AIM OF THE EXERCISE>
Check every line of the material for the word "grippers". Copy those that have it.

GIVEN DATA>
┌──
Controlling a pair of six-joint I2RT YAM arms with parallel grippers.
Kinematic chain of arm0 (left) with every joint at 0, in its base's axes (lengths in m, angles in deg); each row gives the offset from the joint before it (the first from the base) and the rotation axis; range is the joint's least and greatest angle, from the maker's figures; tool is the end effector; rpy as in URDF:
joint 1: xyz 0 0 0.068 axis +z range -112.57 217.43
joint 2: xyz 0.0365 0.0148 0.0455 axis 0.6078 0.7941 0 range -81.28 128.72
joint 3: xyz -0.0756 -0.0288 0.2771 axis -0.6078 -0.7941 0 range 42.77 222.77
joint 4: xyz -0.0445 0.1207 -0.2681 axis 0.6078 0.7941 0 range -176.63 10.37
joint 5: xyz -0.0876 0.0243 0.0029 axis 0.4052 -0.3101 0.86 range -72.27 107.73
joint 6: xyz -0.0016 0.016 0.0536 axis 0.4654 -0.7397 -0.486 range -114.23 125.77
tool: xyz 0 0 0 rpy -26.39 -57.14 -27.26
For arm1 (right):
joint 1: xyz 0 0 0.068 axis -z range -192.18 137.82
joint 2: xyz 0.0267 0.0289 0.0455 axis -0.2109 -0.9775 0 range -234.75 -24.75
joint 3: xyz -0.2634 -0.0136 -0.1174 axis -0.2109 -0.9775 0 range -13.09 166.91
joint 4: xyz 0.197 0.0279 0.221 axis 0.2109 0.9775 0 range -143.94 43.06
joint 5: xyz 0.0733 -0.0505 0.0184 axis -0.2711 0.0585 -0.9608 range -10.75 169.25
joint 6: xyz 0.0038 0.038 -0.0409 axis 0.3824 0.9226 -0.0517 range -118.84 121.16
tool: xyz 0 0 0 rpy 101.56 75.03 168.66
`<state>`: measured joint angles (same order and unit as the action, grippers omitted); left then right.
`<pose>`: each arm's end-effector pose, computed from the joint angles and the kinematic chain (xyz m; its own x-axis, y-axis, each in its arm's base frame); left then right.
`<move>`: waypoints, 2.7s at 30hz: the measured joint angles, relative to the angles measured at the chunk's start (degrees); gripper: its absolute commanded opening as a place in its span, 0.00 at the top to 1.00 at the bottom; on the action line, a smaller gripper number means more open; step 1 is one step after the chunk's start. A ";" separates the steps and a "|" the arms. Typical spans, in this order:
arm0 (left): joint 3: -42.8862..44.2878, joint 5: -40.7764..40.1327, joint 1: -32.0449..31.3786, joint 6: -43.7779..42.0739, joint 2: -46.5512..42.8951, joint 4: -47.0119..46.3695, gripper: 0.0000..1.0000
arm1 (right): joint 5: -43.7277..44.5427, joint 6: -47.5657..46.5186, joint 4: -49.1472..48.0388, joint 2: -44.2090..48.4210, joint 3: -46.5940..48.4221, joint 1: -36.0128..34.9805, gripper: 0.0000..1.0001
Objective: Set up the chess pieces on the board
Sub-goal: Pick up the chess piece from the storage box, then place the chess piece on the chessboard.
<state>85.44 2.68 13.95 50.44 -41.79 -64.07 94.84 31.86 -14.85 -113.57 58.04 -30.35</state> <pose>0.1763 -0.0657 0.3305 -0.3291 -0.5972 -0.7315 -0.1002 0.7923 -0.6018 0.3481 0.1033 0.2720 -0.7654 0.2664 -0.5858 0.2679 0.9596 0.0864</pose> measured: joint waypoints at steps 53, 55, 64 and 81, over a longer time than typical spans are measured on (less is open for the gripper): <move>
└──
EXERCISE ANSWER>
Controlling a pair of six-joint I2RT YAM arms with parallel grippers.
`<state>`: measured joint angles (same order and unit as the action, grippers omitted); left then right.

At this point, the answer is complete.